Our Bright Future

Our community has a rich, colorful history built on the backs of hard-working, dedicated men and women. While we have much to be proud of, we also have much to look forward to.

Today, Bell Hospital is renowned for offering personal, quality care to the people of Marquette County and across Upper Michigan. That tradition will continue with plans to construct a new state of the art facility. The $35 Million building will be a modern, single-level patient care structure with a strong focus on patient convenience and staffing efficiency.

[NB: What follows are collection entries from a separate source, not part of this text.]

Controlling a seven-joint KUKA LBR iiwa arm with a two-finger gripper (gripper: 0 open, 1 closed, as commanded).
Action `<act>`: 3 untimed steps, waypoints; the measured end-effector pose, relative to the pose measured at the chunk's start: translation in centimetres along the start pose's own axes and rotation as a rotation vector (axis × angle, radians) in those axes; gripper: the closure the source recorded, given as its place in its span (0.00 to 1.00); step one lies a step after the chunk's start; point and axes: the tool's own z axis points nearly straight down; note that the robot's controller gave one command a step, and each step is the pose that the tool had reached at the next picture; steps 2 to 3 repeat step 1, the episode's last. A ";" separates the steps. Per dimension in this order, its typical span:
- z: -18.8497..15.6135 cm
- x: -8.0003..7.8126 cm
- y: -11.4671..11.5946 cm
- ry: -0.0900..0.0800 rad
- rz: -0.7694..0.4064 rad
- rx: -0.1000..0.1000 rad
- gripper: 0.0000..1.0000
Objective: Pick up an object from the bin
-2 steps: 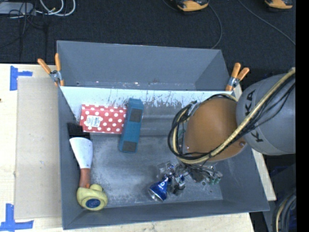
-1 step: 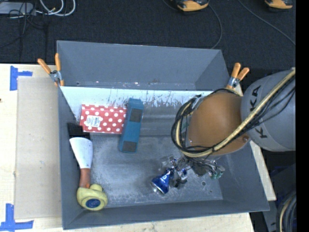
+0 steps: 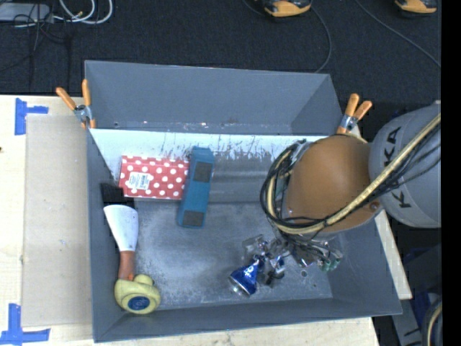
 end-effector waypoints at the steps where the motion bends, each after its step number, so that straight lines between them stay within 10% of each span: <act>1: -6.6 -2.2 -0.3 -0.023 -0.010 0.009 1.00; 3: -6.6 -2.2 -0.3 -0.023 -0.010 0.009 1.00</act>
Offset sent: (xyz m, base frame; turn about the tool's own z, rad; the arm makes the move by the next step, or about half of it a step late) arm -0.0006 0.0080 0.0983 0.0289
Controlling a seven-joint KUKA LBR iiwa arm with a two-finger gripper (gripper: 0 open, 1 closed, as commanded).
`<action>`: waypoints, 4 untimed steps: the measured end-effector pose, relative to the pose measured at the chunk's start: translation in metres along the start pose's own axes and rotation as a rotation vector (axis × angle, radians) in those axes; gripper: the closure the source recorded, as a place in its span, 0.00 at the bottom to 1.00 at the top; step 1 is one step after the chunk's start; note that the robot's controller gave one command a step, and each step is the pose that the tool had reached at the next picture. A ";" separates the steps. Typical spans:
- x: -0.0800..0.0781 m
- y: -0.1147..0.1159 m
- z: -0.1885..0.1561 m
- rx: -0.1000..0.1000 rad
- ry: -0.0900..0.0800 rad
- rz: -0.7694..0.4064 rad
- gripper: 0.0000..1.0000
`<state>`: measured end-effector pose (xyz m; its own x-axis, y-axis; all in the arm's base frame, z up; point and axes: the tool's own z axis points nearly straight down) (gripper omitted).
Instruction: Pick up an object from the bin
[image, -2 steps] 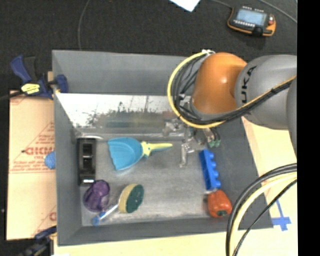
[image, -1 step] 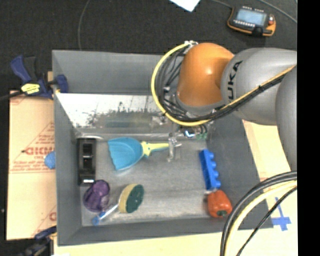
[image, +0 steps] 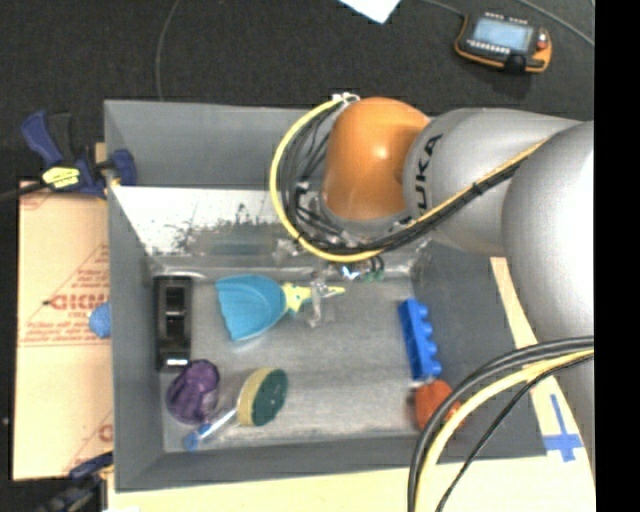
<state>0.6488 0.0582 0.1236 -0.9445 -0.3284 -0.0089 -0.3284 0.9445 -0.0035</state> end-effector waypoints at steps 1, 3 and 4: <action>-0.002 -0.001 0.052 0.007 -0.008 -0.036 0.00; 0.007 0.002 0.052 0.003 -0.010 0.025 1.00; 0.007 0.002 0.035 0.004 -0.012 0.026 1.00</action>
Offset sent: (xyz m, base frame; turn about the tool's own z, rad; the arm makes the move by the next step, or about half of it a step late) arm -0.0084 0.0010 -0.0536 0.0256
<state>0.6417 0.0572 0.0881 -0.9525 -0.3039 -0.0209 -0.3038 0.9527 -0.0068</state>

The proposed new hospital will allow Bell to provide a modern healthcare delivery system that is better suited to meet a changed national healthcare delivery system which has shifted many services from in-patient care to out-patient care. The highly-efficient facility will offer patients clinical and hospital services on one campus, all within feet of each other. The new facility will be the hallmark of healthcare delivery, convenience and efficiency…unsurpassed by anything else available in the area.

Where will it be located?
The new hospital will be built on a 35-acre parcel of property that has been anonymously donated to the Bell Foundation. The site is off Old Farm Road and Lakeshore Drive in the City of Ishpeming, which is just north of the Jubilee Grocery Store on U.S. Highway 41.

What is the timeframe?
Groundbreaking is expected in the Spring of 2007. Construction is estimated to take 18 months.

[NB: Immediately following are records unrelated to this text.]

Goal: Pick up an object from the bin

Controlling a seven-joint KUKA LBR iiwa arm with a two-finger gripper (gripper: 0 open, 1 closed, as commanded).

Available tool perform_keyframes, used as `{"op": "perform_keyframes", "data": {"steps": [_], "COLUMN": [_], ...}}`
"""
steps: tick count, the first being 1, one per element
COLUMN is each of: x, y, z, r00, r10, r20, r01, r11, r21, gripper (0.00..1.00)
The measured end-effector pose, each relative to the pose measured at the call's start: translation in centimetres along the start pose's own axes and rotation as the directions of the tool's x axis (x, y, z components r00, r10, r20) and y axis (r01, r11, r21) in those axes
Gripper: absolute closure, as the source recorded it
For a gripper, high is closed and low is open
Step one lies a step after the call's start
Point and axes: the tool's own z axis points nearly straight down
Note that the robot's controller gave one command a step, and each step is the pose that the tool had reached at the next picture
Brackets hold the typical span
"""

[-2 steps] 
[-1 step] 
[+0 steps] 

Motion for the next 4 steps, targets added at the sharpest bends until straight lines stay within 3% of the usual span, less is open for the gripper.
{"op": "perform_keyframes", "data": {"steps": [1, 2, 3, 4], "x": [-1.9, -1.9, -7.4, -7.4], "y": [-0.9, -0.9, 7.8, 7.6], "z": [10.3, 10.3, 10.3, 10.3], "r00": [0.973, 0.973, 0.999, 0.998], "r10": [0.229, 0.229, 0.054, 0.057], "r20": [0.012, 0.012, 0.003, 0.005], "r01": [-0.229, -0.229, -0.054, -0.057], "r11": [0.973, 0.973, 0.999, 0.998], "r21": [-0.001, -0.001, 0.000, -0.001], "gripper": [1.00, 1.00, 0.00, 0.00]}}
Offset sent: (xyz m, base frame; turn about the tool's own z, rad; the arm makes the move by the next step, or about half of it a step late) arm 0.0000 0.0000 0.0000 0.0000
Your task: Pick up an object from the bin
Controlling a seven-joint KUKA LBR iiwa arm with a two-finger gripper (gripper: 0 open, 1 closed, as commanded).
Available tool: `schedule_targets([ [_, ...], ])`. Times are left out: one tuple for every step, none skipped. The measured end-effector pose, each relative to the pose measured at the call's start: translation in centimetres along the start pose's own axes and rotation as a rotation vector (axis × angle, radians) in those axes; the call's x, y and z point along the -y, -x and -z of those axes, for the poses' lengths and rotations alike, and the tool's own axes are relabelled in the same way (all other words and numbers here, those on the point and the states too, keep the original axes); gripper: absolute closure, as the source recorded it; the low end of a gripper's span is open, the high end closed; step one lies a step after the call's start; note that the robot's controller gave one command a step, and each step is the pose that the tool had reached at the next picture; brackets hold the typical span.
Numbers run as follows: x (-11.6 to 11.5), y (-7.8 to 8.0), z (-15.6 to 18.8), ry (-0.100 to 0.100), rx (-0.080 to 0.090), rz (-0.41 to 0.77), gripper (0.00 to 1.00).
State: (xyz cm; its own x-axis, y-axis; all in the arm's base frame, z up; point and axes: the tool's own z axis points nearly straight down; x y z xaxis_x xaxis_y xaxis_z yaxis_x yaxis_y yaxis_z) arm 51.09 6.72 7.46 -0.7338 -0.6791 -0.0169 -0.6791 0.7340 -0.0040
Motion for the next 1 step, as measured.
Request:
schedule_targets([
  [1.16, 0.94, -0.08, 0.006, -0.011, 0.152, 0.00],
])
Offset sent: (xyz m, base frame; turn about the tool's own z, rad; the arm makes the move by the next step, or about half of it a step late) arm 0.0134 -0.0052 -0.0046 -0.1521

What size will the facility be?
The new hospital will be a 130,000 square foot structure. That includes on-site clinic space for many physicians. The current facility exceeds 170,000 square feet. The proposed facility is much more efficient in regards to space, utilities, staffing and patient convenience.

Why is a new facility necessary?
The current Bell Hospital structure dates back to 1917, with additions built in 1954 and 1975. The facility was built in an era when Bell Hospital’s census frequently exceeded 140 patients per day and did not have space to house equipment required to practice modern medicine. Now, due to modern medical technology and techniques, the hospital census is roughly ten percent of what it used to be. This decrease is indicative of a national trend that shifts patient care to an out-patient setting. For example, it was not uncommon to perform exploratory surgery requiring a patient to recover with a lengthy hospital stay. Today, those procedures can be performed in an out-patient setting with non-invasive computerized tomography (CT scans) or magnetic resonance imaging (MRIs). Now Bell Hospital has the opportunity to start with a clean slate and design the facility to match the needs of modern medicine. This means having all patient services on one floor which creates patient convenience and staffing efficiencies not achievable in the current four-story facility.

What will happen to the current building?
Bell Administrators are currently exploring other uses for the structure. Several businesses have expressed an interest in occupying the newer sections of the building. The sections that were built in 1917 will likely be removed.

What will happen to the Teal Lake Medical Center?
The Teal Lake Medical Center will still be utilized for physician clinics, rehabilitation services, office space for non-medical staff and conference centers.

Who will build the new hospital?
A construction management team approach has been selected consisting of architectural firm Hobbs & Black of Ann Arbor, MI and Boldt Construction of Appleton, WI. It is the hospital board's goal to involve as many local workers as possible to perform the
individual jobs.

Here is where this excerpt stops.